(WORK ORDER): Drop all images. Then write out each line below exactly as given.
◆ ◆ ◆ ◆ ◆ ◆ ◆
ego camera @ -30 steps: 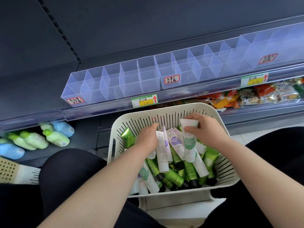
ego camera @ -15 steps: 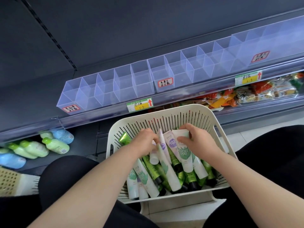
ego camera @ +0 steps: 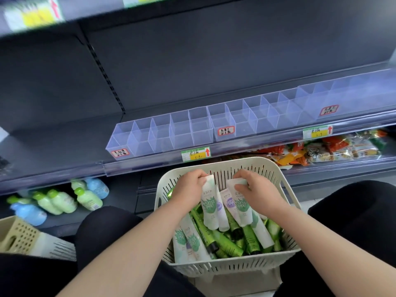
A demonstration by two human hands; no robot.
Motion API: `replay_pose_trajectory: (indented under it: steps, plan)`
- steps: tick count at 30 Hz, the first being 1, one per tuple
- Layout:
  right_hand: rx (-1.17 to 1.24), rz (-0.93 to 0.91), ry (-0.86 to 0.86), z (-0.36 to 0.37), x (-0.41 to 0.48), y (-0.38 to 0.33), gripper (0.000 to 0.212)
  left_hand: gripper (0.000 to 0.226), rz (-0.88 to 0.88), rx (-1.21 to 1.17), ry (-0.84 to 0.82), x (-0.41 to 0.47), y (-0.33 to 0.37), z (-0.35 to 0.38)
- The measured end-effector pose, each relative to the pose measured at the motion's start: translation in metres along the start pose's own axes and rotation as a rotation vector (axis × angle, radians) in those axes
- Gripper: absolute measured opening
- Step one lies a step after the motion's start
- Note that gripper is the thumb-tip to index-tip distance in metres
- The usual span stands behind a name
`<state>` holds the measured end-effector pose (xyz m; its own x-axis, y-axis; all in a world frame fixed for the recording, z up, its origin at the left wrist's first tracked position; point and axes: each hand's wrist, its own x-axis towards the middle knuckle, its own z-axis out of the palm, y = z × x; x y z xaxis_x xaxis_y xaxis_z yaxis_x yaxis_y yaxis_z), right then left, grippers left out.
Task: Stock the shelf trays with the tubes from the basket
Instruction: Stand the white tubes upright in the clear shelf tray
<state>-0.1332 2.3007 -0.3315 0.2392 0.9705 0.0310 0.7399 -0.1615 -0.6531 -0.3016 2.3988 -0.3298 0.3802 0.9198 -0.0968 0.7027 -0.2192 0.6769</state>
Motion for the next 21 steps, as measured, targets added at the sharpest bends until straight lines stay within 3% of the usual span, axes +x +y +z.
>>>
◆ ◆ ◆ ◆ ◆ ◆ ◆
(TASK ANSWER):
ego camera @ -30 steps: 
ego camera @ -15 steps: 
ego camera @ +0 steps: 
A demonstration by two human hands; no robot.
Motion API: `replay_pose_trajectory: (indented under it: steps, plan)`
- steps: tick count at 30 Hz, the first being 1, one per tuple
- Layout:
  right_hand: rx (-1.17 to 1.24), rz (-0.93 to 0.91), ry (-0.86 to 0.86), z (-0.36 to 0.37), x (-0.41 to 0.48), y (-0.38 to 0.33), gripper (0.000 to 0.212)
  left_hand: gripper (0.000 to 0.226), rz (-0.88 to 0.88), rx (-1.21 to 1.17), ry (-0.84 to 0.82), x (-0.41 to 0.47), y (-0.33 to 0.37), z (-0.35 to 0.38)
- The measured end-effector pose, each relative to the pose measured at the motion's start: translation in metres along the start pose's own axes and rotation as a rotation vector (axis × angle, radians) in those axes
- Gripper: absolute measured opening
- Step one lies a step after the motion's start
- Note that gripper is the thumb-tip to index-tip distance in metres
- The usual span stands behind a name
`<state>` holds the measured end-effector pose (xyz m; its own x-axis, y-axis; all in a world frame fixed for the recording, z up, its origin at the left wrist's first tracked position; point and axes: each hand's wrist, its own x-axis towards the middle knuckle, its own z-axis out of the palm, y = z × x; x y z xaxis_x xaxis_y xaxis_z yaxis_x yaxis_y yaxis_z), right then left, grippers left out.
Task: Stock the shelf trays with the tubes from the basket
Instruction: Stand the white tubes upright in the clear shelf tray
<state>-0.1332 2.3007 -0.3315 0.2392 0.9705 0.0310 0.7399 -0.1615 -0.6531 -0.3016 2.3988 -0.3298 0.3802 0.9198 -0.0968 0.7027 -0.2192 0.6769</state>
Motion for the next 21 steps, as measured, targets added at the sharpest bends until straight lines stay within 3% of the usual span, axes +x +y +z.
>>>

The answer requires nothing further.